Out NW Inaugural Issue Now Out!
Find out More
Your Source for LGBTQ+ News!
We are quickly becoming the leading source for Queer News in the Pacific NW.
Find Your News!
Previous slide
Next slide

National Journalist Q&A: Diane Anderson-Minshall

Journalist, CEO, Contributor

What or who inspired you to become a journalist?

    OK gotta come back to this only because it’s complex.

    What is your favorite story that you have written?

      Oh god, I can’t even tell you about my very favorite. I’ll tell you a few that stuck with me for whatever reason.

      –In 1997, after we had launched Girlfriends magazine, I kept telling my team that we had to talk to this girl from Hackers that nobody had heard of. I kept saying I knew she’d be big. Finally she lands the film Gia, playing a queer model who died from AIDS complications, and people start to notice. I landed a cover interview with her and I think I just had a gut feeling she was one of us. And she came out in the interview and I just was like, wow, I love when queer people reveal themselves to me.  I want to do more of that. I read it now in retrospect and just cringe because it’s not a great interview and you can tell i was nervous (I was in my 20s at the time, not a skilled celebrity interviewer yet, and you can tell—I asked too many “sexy” questions and I’m completely unresponsive when I should be delving further, but you learn how to do that as you do more of these types of interviews). Still, it was for me an interview of discovery, proof my gaydar was right, her first LGBTQ+ media interview, and a conversation that i enjoyed. I felt the same way when I finally got to interview comedian Jerrod Carmichael for OUT. He had just come out but I had been saying for 2 years he had something special going on. https://www.out.com/print/2022/10/28/out100-comedian-jerrod-carmichael-coming-out-laughing-matter

      –on a completely different tack, I wrote for The Advocate, this true crime article in 2013, Remembering the Worst Mass Killing of LGBT People in U.S. History. 

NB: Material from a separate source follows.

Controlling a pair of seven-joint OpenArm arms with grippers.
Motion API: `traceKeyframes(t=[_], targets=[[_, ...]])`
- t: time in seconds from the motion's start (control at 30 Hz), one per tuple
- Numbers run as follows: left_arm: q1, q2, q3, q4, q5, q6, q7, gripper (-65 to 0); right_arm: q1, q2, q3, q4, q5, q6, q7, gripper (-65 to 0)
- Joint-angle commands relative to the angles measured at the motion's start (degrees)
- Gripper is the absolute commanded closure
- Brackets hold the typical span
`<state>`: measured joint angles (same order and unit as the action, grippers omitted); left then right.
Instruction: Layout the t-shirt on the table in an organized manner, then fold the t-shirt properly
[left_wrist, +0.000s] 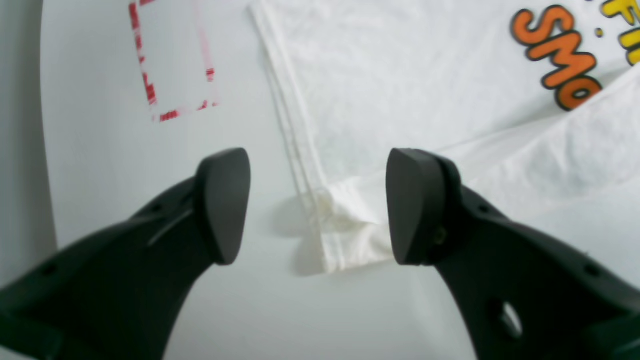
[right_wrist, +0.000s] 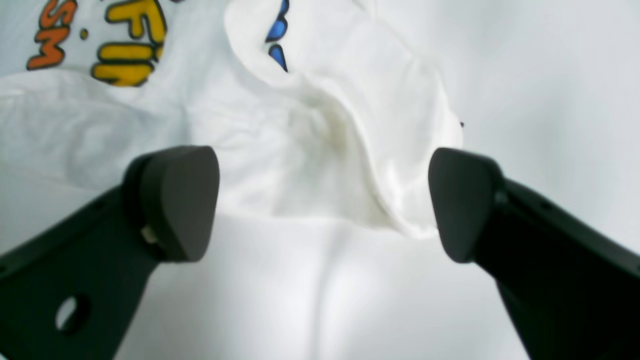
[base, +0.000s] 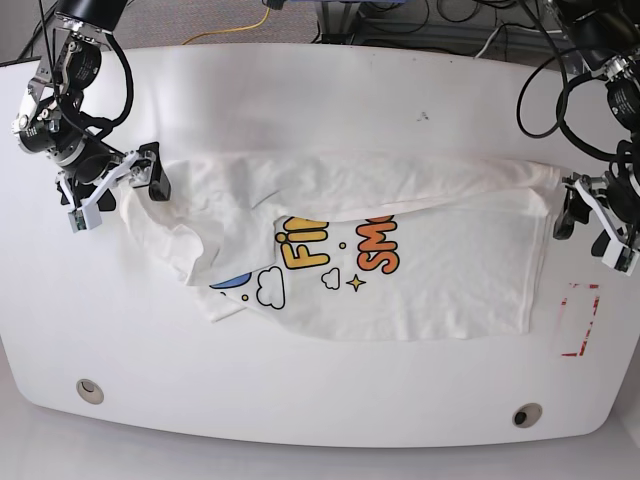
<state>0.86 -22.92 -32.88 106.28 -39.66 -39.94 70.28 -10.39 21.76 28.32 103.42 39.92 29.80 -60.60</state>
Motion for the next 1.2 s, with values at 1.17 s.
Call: traceKeyframes(t=[1.17], targets=[[7.0,-3.15,-1.62,0.84,7.44,-0.06,-8.87,-40.1,5.34,-1.23,-1.46,-27.06,-17.64,10.2,22.49,-45.0]])
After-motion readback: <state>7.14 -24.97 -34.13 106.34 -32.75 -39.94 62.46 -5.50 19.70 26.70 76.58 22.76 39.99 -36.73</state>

      https://www.advocate.com/crime/2013/11/15/remembering-worst-mass-killing-lgbt-people-us-history

      It was before the Pulse massacre and it’s a horrendous story I first heard while a student at Tulane in New Orleans. The details are so vivid in my head, as the arson fire raged people trying to climb through bars on windows, gay men (one with his mom), spouses before it was legal, just hanging out at a bar that had served as a theater, place of worship, and community center as well, all wrapped in an inferno and dying with the exits blocked. One man, George Mitchell, dropped the kids off to watch a movie while he and his partner (who kids knew as his friend and “roommate”) Horace ran down to the lounge for an hour. George escaped the fire at first but went back to rescue Horace. They were found charred and clinging to each other and later nobody knew how to tell his sons their funny, divorced father had been burned alive trying to escape the worst mass killing of gays in American history. Every little detail about the setting stays with me (that the dead were lined up on the sidewalk, nobody claimed some of them and they went to unmarked paupers graves, while churches refused to do their memorial services and some funeral homes refused to do their burials. This was 1973 and I was 5 at the time. So not ancient history.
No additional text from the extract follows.